Karpuz dilimi, özgürlük ve direniş sembolü olarak aslında yıllardır kullanılan bir metafor. Bir dönemler sokakta bunu taşıyanlar bile tutuklanıp cezalandırılırken karpuz, nasıl bir protesto metaforu hâline gelmiş olabilir?

Bu konunun öznesi Filistin. Karpuz dilimi, Filistin’de direnişi sembolize eden önemli bir şey. İşin ilginç yanı ise daha önce böyle bir şey düşünsek belki çoğumuzun aklına bile gelmeyecek olması. Peki bu meyve dilimi, nasıl bir direnişin sembolü olabilmiş?

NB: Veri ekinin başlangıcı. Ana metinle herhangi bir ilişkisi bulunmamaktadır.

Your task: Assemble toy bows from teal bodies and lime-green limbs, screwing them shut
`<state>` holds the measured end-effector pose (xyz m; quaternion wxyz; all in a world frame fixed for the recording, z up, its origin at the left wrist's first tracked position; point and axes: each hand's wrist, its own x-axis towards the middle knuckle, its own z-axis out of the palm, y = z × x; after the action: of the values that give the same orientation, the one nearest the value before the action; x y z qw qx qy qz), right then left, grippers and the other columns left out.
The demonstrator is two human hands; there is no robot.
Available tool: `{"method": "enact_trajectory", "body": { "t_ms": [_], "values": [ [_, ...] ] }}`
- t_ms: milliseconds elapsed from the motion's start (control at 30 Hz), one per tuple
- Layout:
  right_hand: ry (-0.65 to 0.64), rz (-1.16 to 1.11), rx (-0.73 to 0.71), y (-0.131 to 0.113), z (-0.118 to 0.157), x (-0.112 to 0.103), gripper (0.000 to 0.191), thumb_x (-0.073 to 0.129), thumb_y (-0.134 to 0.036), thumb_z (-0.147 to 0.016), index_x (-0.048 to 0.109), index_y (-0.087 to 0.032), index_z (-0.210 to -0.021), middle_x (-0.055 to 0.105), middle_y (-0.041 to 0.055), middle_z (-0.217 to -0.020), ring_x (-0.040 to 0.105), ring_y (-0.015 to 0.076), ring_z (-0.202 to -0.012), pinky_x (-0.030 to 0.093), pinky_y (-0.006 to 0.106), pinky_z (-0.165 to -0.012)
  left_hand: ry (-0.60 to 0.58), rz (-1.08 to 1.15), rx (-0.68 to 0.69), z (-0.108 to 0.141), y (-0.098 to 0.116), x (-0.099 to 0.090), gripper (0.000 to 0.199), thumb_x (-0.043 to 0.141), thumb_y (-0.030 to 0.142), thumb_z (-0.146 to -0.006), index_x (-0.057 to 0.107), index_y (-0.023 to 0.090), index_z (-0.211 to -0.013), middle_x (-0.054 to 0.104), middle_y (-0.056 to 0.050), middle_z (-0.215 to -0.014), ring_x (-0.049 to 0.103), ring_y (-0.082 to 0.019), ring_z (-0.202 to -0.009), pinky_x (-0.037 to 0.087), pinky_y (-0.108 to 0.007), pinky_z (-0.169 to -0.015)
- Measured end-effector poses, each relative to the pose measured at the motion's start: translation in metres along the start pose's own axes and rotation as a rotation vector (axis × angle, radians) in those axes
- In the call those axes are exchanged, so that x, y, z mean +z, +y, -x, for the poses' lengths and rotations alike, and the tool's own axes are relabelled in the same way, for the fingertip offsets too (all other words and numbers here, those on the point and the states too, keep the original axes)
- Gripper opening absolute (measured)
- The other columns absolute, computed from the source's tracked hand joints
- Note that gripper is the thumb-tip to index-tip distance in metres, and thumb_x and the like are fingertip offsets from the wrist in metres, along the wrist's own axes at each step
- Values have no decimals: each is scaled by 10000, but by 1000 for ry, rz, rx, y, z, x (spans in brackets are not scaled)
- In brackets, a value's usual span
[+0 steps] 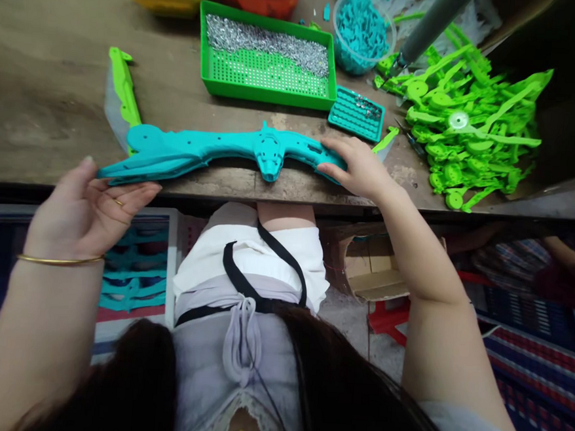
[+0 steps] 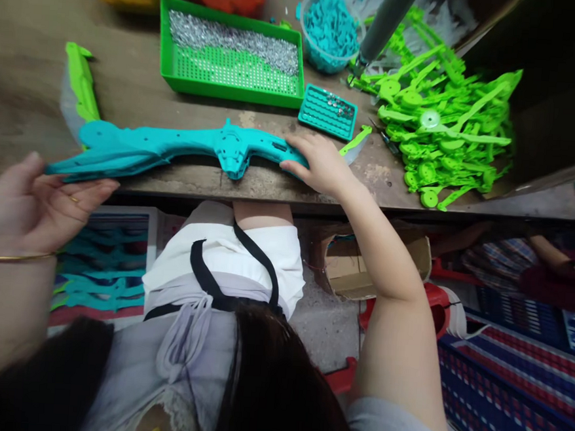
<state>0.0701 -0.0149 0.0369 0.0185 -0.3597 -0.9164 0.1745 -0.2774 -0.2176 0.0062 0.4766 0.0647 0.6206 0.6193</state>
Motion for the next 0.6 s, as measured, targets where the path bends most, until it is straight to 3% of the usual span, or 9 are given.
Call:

Aslında bunun direniş sembolü olarak kullanılması yeni bir şey değil.

1967’deki Altı Gün Savaşı sonrasında İsrail’in Batı Şeria ve Gazze’yi kontrol altına alması, ayrıca Doğu Kudüs’ü ilhak etmesiyle Filistin bayrağına yönelik bir yasak ortaya çıktı. İsrail hükûmeti o dönemde Gazze ve Batı Şeria’da Filistin bayrağının açıkça sergilenmesini suç olarak gördü.

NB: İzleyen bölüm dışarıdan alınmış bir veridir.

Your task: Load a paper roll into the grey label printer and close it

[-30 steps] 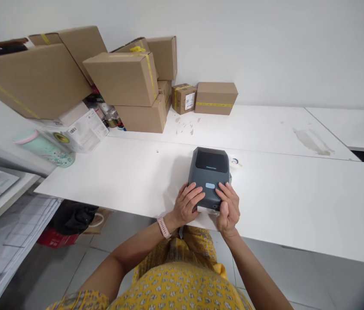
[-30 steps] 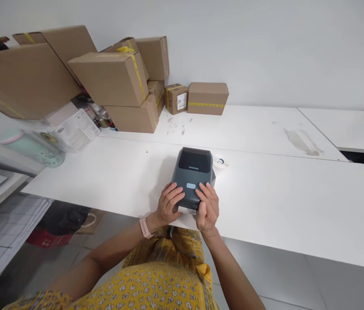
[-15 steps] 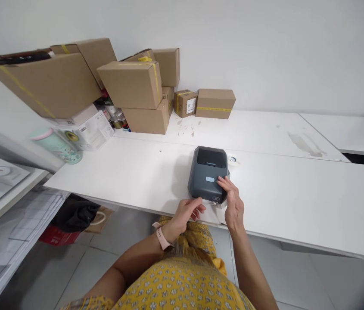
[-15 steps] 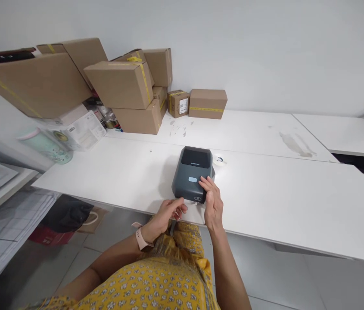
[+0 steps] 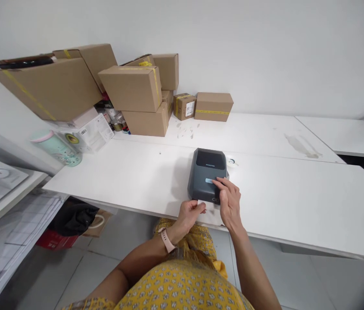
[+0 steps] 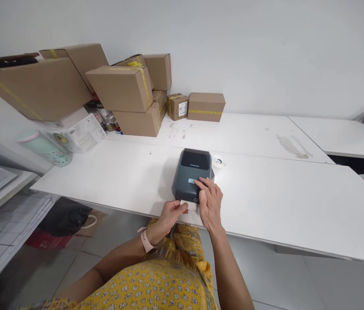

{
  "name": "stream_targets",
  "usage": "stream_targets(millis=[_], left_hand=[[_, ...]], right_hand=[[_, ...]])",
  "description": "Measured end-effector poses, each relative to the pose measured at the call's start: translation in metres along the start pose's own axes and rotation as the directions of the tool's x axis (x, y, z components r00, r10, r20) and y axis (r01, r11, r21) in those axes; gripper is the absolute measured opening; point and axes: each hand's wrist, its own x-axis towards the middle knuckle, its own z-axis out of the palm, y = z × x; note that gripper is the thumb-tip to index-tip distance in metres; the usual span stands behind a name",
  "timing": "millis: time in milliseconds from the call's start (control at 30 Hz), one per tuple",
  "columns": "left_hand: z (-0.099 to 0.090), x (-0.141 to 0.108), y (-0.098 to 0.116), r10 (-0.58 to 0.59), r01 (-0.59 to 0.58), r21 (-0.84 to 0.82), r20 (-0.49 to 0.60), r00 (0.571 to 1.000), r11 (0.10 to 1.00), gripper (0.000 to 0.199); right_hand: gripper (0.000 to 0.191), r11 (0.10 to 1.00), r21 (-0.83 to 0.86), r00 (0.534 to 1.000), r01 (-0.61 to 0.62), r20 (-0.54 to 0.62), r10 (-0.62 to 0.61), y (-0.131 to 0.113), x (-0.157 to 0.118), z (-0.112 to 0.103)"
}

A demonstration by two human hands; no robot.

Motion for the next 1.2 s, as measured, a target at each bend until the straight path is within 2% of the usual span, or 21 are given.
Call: stream_targets(millis=[133,333,500,633,767,833,933,1033,1133,1200], left_hand=[[-0.001,0.001,-0.002,-0.005,0.005,0.025,-0.001,1.000,1.000,0.038],[-0.004,0.003,-0.007,0.015,-0.015,0.032,0.016,1.000,0.999,0.041],[-0.002,0.003,-0.008,0.027,-0.027,0.021,0.001,1.000,0.999,0.041],[-0.002,0.000,-0.004,0.028,-0.028,0.029,0.006,1.000,0.999,0.038],[-0.009,-0.005,-0.001,0.044,-0.047,0.049,0.067,0.997,0.998,0.040],[-0.014,-0.008,0.003,0.111,-0.113,0.076,0.040,0.993,0.991,0.045],[-0.024,-0.003,0.014,0.288,-0.274,0.140,-0.100,0.952,0.952,0.050],[-0.032,0.019,0.028,0.437,-0.387,0.255,-0.180,0.881,0.886,0.037],[-0.037,0.055,0.036,0.554,-0.452,0.404,-0.180,0.813,0.795,0.022],[-0.037,0.079,0.039,0.610,-0.491,0.478,-0.125,0.783,0.728,0.026]], right_hand=[[0.036,0.971,-0.237,1.000,0.017,0.028,-0.010,-0.006,0.004,0.004],[0.026,0.929,-0.357,0.995,0.092,-0.009,-0.102,-0.004,0.007,0.010],[0.037,0.973,-0.225,0.997,0.059,0.058,-0.047,0.002,-0.002,0.005],[0.047,0.999,-0.019,0.998,-0.045,-0.039,0.045,0.000,-0.007,-0.004],[0.054,0.997,0.069,0.995,-0.021,-0.097,0.028,-0.005,0.007,-0.016],[0.056,0.998,0.056,0.997,0.021,-0.080,-0.016,-0.008,0.022,-0.020],[0.055,0.993,0.018,0.992,0.119,-0.042,-0.118,-0.010,0.049,-0.022],[0.055,0.982,-0.001,0.978,0.191,-0.081,-0.190,-0.010,0.081,-0.020],[0.057,0.981,-0.008,0.973,0.192,-0.128,-0.191,-0.010,0.114,-0.019],[0.058,0.983,-0.018,0.972,0.180,-0.151,-0.181,-0.009,0.137,-0.019]])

Ancak 1993’te gerçekleşen Oslo Anlaşmaları, İsrail ve Filistin Kurtuluş Örgütü arasındaki karşılıklı tanımayı içerdi ve bu anlaşmaların ardından İsrail, Filistin bayrağı üzerindeki yasağı kaldırdı.

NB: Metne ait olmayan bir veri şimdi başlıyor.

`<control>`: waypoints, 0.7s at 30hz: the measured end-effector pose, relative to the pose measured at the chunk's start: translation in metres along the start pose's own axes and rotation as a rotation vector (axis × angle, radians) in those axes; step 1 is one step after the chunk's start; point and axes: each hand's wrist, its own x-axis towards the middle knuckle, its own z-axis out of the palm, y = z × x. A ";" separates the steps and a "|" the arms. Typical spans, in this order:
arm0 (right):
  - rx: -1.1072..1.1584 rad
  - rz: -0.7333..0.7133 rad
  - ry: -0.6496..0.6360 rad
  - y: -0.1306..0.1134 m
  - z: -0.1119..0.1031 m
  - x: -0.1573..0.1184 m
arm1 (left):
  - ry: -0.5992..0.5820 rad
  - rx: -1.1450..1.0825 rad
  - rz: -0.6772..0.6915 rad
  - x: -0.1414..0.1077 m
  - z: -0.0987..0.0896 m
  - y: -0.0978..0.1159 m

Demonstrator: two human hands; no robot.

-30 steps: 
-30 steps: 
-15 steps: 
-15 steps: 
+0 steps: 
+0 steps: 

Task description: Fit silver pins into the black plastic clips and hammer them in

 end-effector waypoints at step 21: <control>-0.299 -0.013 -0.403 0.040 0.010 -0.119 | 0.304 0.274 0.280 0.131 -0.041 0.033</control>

Filistin bayrağı, Gazze ve Batı Şeria’yı yönetecek olan Filistin yönetiminin temsil aracı olarak kabul edildi.

Filistin direnişini simgeliyor gibi görünen karpuz dilimi, özellikle İsrail hükûmetinin Filistin bayrağına yönelik yasaklarına karşı bir tepki olarak öne çıkıyor.

İsrail yetkilileri, sadece bayrağın kullanımını değil, aynı zamanda bayrağın renklerini içeren sanat eserlerine de kısıtlamalar getirdi. Sanatçı Sliman Mansour, 1980’de Ramallah’taki bir sergisinin kapatıldığını ve resimlerine Filistin bayrağı renklerini kullanmanın yasaklandığını belirtiyor.

Mansour’a göre, bir ressamın önerisi üzerine, bir karpuz dilimi resmi bile yapmanın el konulacak bir girişim olarak görüldüğü bu dönemde, sanatçılar zorlu bir sınırlama altında çalışmak zorunda kaldılar. Karpuz, Filistin bayrağının renklerini taşıdığı için benzer bir sembolizmi taşıyordu ancak Mansour, o dönemde karpuzun politik bir motif olarak kullanıldığına dair bir anıya sahip değil.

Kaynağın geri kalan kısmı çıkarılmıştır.